+++ Exercise inputs

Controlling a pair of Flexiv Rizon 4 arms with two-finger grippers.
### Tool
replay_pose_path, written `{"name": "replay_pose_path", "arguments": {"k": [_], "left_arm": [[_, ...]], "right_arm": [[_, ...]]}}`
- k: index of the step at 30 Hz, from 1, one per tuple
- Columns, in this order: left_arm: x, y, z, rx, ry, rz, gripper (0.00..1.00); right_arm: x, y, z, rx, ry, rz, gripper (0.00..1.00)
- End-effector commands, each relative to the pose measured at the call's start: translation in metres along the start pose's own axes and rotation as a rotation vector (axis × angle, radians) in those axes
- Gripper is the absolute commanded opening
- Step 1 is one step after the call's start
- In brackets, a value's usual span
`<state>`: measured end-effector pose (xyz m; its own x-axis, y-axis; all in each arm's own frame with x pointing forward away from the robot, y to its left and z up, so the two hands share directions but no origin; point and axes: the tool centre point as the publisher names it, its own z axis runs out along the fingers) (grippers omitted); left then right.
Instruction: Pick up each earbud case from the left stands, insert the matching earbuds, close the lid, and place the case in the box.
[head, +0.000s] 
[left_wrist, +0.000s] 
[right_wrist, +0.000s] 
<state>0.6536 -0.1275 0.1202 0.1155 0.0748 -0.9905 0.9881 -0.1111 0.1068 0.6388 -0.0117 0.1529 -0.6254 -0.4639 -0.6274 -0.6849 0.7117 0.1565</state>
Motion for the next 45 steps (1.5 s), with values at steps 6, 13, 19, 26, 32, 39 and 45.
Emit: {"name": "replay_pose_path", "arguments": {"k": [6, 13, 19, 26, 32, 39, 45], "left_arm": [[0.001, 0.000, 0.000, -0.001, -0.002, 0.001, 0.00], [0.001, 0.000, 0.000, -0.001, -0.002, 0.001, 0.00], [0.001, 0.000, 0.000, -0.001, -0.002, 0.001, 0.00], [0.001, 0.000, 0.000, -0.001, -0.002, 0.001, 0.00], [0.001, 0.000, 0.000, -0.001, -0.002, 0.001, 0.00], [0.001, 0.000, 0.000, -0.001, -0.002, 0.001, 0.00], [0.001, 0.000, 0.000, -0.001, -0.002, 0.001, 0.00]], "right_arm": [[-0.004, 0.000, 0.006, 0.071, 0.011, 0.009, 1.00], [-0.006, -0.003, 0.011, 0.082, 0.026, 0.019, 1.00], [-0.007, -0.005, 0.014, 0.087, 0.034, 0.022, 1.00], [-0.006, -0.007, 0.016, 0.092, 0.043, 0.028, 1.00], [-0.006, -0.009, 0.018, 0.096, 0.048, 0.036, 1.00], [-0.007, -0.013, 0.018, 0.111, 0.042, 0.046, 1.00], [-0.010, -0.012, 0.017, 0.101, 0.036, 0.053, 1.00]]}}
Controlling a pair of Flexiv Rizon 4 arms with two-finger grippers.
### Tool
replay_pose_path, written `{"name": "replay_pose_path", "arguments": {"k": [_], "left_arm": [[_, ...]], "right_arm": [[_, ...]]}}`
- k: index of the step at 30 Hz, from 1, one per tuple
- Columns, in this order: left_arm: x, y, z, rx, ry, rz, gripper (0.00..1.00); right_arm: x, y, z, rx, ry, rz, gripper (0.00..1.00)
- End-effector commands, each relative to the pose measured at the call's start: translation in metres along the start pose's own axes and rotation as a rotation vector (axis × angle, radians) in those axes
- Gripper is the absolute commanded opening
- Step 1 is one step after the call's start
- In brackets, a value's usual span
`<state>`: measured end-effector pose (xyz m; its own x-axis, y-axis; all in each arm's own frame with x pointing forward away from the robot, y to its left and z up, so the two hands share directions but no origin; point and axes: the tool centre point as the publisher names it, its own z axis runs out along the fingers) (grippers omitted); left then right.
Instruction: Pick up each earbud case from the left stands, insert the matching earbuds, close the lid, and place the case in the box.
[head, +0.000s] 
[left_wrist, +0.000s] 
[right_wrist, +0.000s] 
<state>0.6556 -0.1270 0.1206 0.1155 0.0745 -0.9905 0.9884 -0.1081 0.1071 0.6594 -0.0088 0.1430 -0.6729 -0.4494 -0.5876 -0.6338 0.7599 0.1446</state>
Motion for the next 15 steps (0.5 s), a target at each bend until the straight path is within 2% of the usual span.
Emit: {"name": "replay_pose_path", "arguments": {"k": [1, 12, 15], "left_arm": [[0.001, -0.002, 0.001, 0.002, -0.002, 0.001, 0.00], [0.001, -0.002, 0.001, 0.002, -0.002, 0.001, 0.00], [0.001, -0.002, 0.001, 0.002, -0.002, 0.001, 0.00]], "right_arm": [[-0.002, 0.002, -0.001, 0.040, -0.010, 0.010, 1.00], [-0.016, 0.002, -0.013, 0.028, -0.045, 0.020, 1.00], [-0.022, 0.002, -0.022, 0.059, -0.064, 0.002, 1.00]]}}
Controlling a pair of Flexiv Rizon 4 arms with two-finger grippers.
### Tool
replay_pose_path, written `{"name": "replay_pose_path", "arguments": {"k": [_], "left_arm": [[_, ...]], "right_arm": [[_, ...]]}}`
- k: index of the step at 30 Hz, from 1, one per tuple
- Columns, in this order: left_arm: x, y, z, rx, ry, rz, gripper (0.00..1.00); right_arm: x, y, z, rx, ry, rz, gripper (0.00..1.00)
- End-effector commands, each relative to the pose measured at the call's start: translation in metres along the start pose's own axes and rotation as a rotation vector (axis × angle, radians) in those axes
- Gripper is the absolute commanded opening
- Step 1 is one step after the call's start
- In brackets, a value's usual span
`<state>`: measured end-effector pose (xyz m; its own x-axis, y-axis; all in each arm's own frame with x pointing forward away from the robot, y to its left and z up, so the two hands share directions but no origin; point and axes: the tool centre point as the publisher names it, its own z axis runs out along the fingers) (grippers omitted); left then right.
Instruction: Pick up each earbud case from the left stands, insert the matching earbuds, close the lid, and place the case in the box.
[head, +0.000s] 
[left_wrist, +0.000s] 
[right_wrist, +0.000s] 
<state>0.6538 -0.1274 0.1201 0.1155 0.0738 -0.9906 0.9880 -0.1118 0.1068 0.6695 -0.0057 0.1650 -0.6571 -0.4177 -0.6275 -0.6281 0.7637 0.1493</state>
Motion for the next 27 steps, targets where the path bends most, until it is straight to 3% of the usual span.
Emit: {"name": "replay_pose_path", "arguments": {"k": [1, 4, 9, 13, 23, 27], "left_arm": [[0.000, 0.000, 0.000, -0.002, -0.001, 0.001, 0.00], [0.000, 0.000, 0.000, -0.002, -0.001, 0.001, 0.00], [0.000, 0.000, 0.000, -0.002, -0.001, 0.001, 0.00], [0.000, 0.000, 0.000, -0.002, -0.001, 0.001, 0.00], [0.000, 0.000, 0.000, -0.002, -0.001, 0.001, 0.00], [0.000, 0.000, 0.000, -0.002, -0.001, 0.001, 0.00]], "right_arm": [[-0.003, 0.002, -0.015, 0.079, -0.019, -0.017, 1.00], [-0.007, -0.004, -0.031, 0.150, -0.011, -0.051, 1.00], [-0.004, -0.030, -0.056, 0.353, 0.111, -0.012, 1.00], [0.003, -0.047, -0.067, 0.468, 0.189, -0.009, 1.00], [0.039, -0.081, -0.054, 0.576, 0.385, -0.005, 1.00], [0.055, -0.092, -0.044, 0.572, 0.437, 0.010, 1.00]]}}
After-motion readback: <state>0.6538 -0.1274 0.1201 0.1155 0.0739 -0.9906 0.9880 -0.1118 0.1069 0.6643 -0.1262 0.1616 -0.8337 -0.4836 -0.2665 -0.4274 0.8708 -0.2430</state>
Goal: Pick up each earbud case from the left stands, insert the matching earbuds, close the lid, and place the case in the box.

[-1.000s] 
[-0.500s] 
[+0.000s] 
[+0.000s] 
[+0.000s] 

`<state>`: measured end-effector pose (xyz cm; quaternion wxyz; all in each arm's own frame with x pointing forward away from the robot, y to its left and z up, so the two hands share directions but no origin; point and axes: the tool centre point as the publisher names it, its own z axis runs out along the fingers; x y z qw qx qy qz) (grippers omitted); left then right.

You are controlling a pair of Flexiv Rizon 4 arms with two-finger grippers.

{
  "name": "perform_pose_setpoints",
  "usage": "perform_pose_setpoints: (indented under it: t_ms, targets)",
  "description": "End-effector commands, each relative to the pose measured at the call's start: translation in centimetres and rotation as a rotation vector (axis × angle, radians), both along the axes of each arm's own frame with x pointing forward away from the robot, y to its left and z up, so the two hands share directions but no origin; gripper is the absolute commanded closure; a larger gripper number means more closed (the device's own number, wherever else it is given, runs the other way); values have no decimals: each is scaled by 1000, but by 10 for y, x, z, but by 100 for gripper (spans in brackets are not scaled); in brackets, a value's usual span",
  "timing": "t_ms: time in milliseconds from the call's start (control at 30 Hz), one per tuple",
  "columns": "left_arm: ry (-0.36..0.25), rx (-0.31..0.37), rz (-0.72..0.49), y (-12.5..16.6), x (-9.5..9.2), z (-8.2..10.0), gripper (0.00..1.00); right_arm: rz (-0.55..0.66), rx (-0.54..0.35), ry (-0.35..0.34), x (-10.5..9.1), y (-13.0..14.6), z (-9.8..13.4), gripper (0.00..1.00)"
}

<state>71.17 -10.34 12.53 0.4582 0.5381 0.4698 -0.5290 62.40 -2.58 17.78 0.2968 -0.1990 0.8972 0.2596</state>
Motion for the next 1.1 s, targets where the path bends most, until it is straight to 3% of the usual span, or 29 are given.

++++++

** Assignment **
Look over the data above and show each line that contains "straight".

** Exercise solution **
Motion for the next 15 steps (0.5 s), a target at each bend until the straight path is within 2% of the usual span.
Motion for the next 27 steps, targets where the path bends most, until it is straight to 3% of the usual span.
Motion for the next 1.1 s, targets where the path bends most, until it is straight to 3% of the usual span, or 29 are given.

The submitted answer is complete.